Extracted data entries
- - - - - - -

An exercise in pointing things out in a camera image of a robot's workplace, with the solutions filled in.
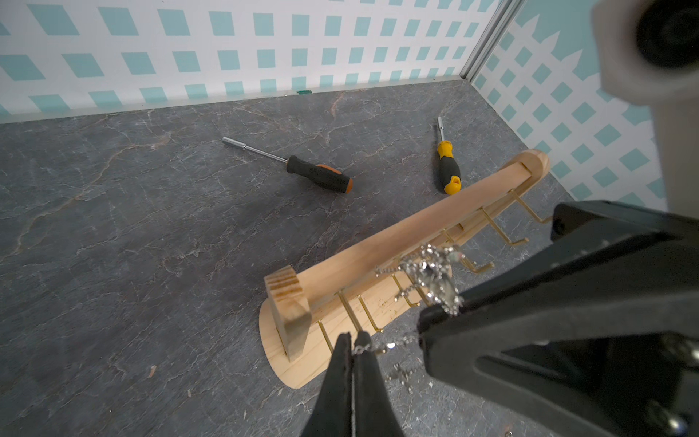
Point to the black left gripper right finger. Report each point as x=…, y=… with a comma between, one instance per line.
x=373, y=414

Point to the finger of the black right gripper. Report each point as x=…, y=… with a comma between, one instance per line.
x=596, y=335

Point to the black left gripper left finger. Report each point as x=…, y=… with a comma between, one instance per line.
x=331, y=415

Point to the wooden jewelry display stand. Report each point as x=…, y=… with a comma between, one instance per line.
x=367, y=286

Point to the yellow black nut driver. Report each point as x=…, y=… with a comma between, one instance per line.
x=449, y=170

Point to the orange black nut driver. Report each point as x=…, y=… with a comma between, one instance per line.
x=321, y=175

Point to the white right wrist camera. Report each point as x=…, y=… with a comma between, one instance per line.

- - - - - - -

Instructions for the task: Lines with "camera" in them are what the answer must contain; copy each from the records above.

Solution to the problem:
An exercise in pointing things out in a camera image of a robot's workplace, with the solutions filled in.
Point to the white right wrist camera. Report each point as x=…, y=… with a comma between, one instance per line.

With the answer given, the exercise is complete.